Friday, March 12, 1971

Japan, 1968-1971

On October 20, 1968, I set foot on Japanese soil, where I would serve as a missionary for The Church of Jesus Christ of Latter-day Saints (末日聖徒イエスキリスト教会) for nearly 2 1/2 years. I'll try to give a flavor of those years through photographs.

Kobe, October 20, 1968–March 22, 1969

Early Sunday morning, October 20, our plane from Honolulu landed at Tokyo's Haneda Airport. (The Narita Airport wasn't around at the time.) Our flight to the old Osaka Airport must have arrived by 9:00 or 9:30 a.m. The Okazakis met our plane and drove us to Kobe, where we attended church at the Kobe Branch. I knew no Japanese; it was hard to imagine that everyone all around me spoke another language ... and understood each other.

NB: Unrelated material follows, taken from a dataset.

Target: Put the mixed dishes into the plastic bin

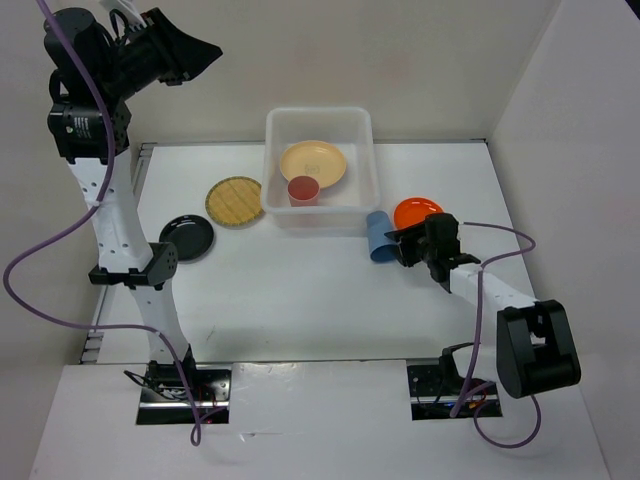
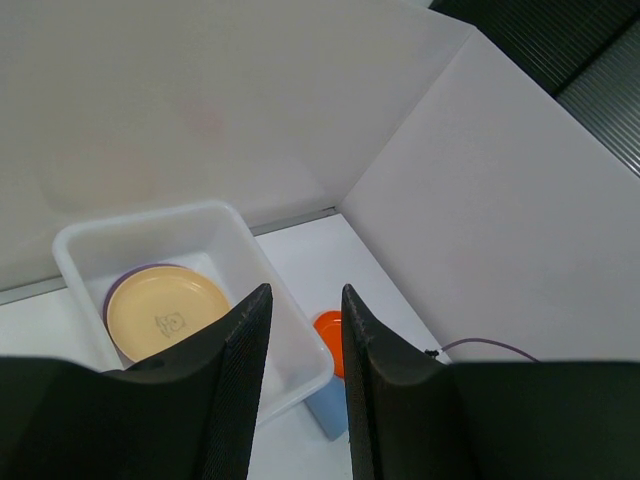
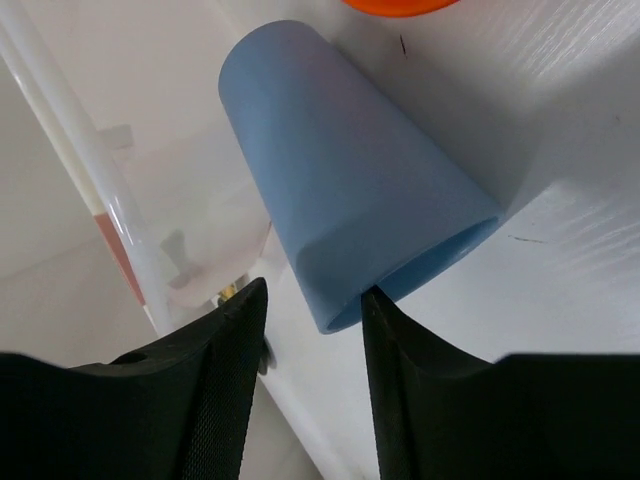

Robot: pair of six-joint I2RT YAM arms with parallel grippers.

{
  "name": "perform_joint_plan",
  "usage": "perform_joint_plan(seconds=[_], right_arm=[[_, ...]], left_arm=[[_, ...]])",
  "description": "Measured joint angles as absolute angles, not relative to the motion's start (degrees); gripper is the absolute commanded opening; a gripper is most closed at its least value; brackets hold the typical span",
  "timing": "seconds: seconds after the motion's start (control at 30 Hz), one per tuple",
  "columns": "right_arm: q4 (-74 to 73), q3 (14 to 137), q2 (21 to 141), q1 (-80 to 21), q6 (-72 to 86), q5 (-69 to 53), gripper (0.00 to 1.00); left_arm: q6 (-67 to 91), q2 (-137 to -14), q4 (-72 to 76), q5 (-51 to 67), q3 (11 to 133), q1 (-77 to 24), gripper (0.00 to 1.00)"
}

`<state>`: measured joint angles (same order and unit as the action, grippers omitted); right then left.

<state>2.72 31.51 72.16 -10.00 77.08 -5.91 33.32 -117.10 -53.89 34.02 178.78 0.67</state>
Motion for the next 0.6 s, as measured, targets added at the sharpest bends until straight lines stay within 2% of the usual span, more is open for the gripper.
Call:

After church, we all boarded a city bus and rode to downtown Sannomiya. We got off at the Daiei Department store and rode the escalator to the top (7th?) floor—a large restaurant—for lunch. I had my first ramen. The smells were so strange. The sound of the slurping of soup was everywhere.

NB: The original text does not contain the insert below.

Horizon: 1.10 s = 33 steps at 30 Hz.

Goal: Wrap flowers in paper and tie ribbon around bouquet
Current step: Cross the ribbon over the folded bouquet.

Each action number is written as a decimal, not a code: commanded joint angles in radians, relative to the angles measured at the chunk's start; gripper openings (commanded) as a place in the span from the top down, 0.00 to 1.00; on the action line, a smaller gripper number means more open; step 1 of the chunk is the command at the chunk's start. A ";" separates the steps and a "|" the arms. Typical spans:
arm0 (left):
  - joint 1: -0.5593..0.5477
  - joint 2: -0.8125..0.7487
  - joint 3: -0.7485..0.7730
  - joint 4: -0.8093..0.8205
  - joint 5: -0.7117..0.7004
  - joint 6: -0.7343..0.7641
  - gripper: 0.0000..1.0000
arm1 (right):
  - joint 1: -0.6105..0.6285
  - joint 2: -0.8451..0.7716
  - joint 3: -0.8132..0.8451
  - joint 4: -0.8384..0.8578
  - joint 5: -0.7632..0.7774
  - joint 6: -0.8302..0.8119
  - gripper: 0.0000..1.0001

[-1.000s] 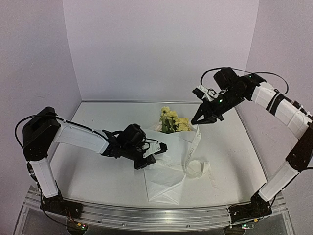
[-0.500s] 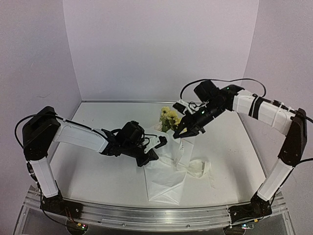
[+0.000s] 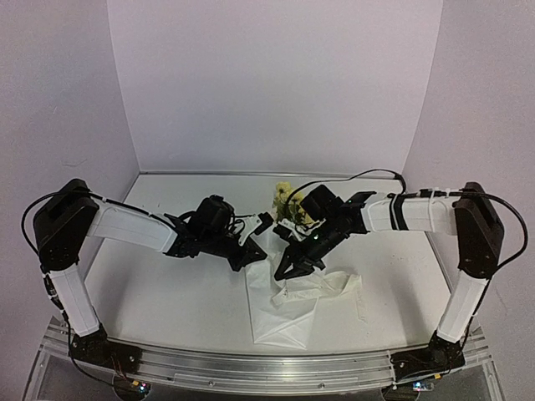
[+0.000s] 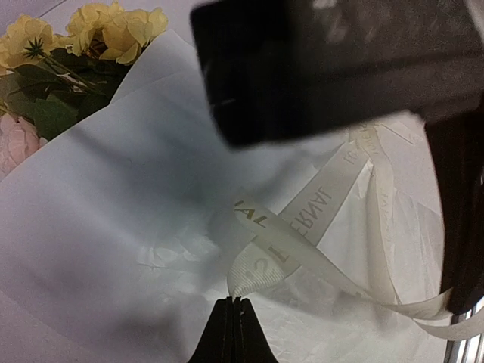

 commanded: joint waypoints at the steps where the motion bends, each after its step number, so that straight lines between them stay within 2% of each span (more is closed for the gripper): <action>1: 0.001 -0.063 0.005 0.050 0.027 -0.028 1.00 | 0.015 0.071 0.003 0.090 0.036 0.048 1.00; 14: 0.010 -0.097 -0.027 0.060 0.065 -0.021 1.00 | 0.022 0.067 -0.043 0.087 0.170 0.003 1.00; 19: 0.010 -0.098 -0.031 0.030 0.106 -0.009 1.00 | 0.022 0.061 0.005 0.040 0.278 -0.052 1.00; 22: 0.010 -0.088 -0.024 -0.001 0.111 -0.006 1.00 | 0.022 0.065 0.039 0.023 0.325 -0.073 0.96; 27: 0.010 -0.078 -0.019 -0.021 0.127 0.002 1.00 | 0.023 0.041 0.046 0.015 0.309 -0.081 0.86; 33: 0.010 -0.071 -0.005 -0.030 0.122 0.004 1.00 | 0.023 -0.032 -0.012 0.009 0.325 -0.075 0.88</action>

After lunch we went to the Rokko Mansion, the apartment where we would stay for a week of focused Japanese study. I think our apartment must have been on the 5th floor? The apartment was a block or two from the Rokko Station of the Hankyū Densha (Railroad). We learned our first hiragana that afternoon.

Before bed they took us to the neighborhood sentō (public bath). The Japanese public baths were segregated by gender: males in one side and females in the other. (As one first entered the sentō, it was possible to glance into the other side of the bath, but I got used to it.)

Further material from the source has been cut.